» **What you are asked to do**: An exact, picture-free copy of the listing is required.
[Opening Extracted entries section]
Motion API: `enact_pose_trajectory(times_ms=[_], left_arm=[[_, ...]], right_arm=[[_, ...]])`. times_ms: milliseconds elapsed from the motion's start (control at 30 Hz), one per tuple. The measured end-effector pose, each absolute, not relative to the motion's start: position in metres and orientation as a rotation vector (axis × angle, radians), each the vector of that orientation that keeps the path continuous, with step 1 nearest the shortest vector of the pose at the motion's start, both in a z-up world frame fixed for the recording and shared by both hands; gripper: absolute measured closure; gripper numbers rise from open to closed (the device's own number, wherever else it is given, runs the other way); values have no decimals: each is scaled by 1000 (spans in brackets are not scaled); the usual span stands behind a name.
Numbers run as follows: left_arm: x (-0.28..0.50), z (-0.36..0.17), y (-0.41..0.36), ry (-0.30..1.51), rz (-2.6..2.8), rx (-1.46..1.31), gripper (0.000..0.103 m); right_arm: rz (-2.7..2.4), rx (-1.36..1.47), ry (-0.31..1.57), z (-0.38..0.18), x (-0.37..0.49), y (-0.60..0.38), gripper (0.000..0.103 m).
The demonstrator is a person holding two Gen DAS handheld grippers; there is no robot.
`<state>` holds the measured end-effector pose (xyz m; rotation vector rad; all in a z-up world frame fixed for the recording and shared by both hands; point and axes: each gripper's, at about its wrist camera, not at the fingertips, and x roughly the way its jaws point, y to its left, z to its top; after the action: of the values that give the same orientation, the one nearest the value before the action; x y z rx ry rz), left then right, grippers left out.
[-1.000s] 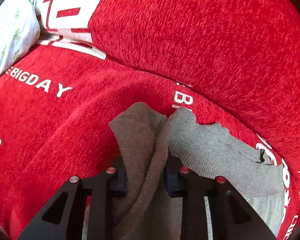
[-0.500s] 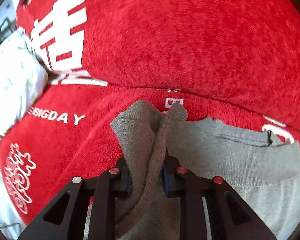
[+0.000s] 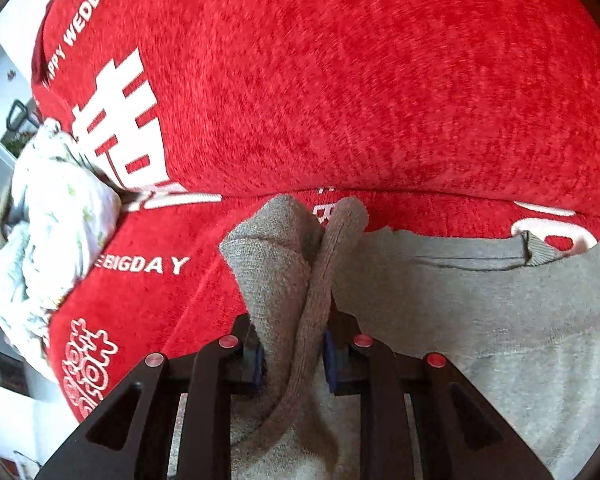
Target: Fold small clothes
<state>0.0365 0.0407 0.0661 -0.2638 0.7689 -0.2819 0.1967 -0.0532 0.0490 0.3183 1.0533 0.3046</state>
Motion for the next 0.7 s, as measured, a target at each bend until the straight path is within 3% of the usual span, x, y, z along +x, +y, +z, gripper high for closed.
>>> enact_pose_trajectory(times_ms=[700], left_arm=[[14,88,-63,792,-302,-36,93]], right_arm=[[325,426,1056,76,181,-162,79]])
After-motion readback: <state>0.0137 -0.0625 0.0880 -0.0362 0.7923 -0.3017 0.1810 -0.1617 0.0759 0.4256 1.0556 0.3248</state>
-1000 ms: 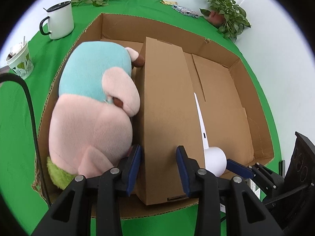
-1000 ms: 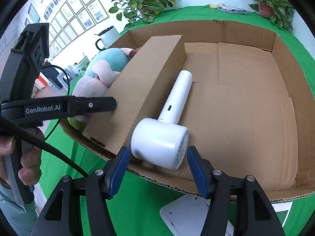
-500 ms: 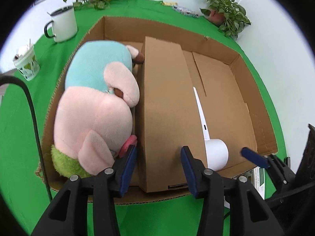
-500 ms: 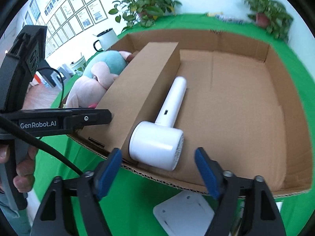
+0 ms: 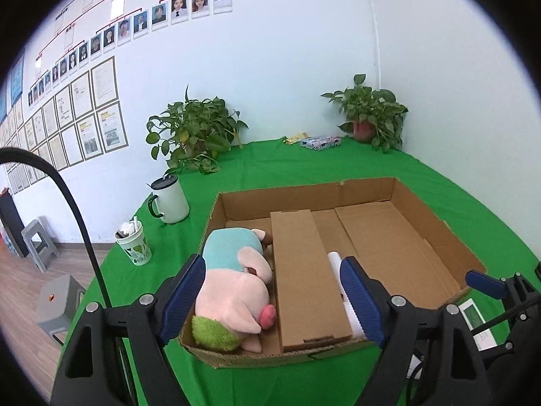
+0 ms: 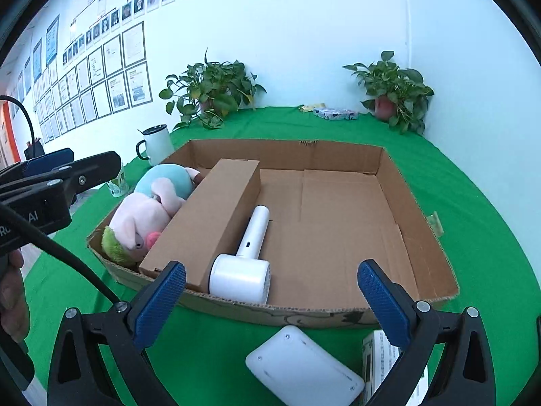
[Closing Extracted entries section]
» **Result of this exercise**:
Motion API: `enact_pose_trajectory(times_ms=[_], left_arm=[[_, ...]], right_arm=[[_, ...]])`. times_ms: milliseconds elapsed from the motion's start (control at 30 Hz), one per tuple. The measured end-effector pose, each absolute, not relative to the motion's start: position in metres and orientation as a rotation vector (axis × angle, radians), each the vector of that orientation that keeps the path continuous, with step 1 nearest the shortest vector of the pose at the motion's start, both in a z-up world frame fixed for the recording and shared by both hands; gripper: absolute measured closure; gripper numbers rise from open to closed (the device's own number, wherever else it is given, runs the other way); values have no decimals: each is scaled by 1000 (spans in brackets are not scaled); the usual span stands behind a name.
Numbers run as follows: left_arm: x (-0.28..0.50), z (-0.36..0.17), y (-0.41..0.36), ry (-0.30..1.51), rz (-2.6..2.8), rx (-1.46..1.31), gripper (0.000..0.103 m); right_arm: rz (-2.7..2.4), rx (-1.36..1.47), ry (-0.31..1.57), z (-0.38..0.18), x (-0.37..0.49), y (-0.60..0.38), gripper (0.000..0.103 m).
The demonstrator is a person holding two Gen DAS handheld grippers; there is no robot.
`<state>` holds the measured end-effector pose (xyz m; rotation vector rad; all in a z-up world frame fixed for the recording and shared by both hands; point and axes: each gripper's, at about its wrist camera, not at the fingertips, and x roughly the way its jaws point, y to its left, z to its top; after the action: of the values that give the same orientation, the one nearest the value before the action; x y z rx ry rz), left then right, grippers left out.
[-1.000s] 
[-0.500s] 
[+0.000s] 
Target: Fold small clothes
<state>0.0365 0.0407 0.0661 -0.2638 0.7689 -0.2819 0.1967 -0.0532 0.0490 0.3183 1.0533 0.3046</state>
Motion for the next 0.7 s, as measured, a target at each bend until the straight path is within 3% of the usual span, x, y, z along +x, +y, +z, gripper high for closed.
>>> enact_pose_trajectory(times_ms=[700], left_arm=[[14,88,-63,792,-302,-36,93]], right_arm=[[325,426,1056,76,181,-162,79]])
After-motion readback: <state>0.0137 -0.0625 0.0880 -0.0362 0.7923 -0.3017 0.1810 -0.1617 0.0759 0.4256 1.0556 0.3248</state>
-1000 ms: 
-1000 ms: 
-500 ms: 
-500 ms: 
+0 ms: 
+0 ms: 

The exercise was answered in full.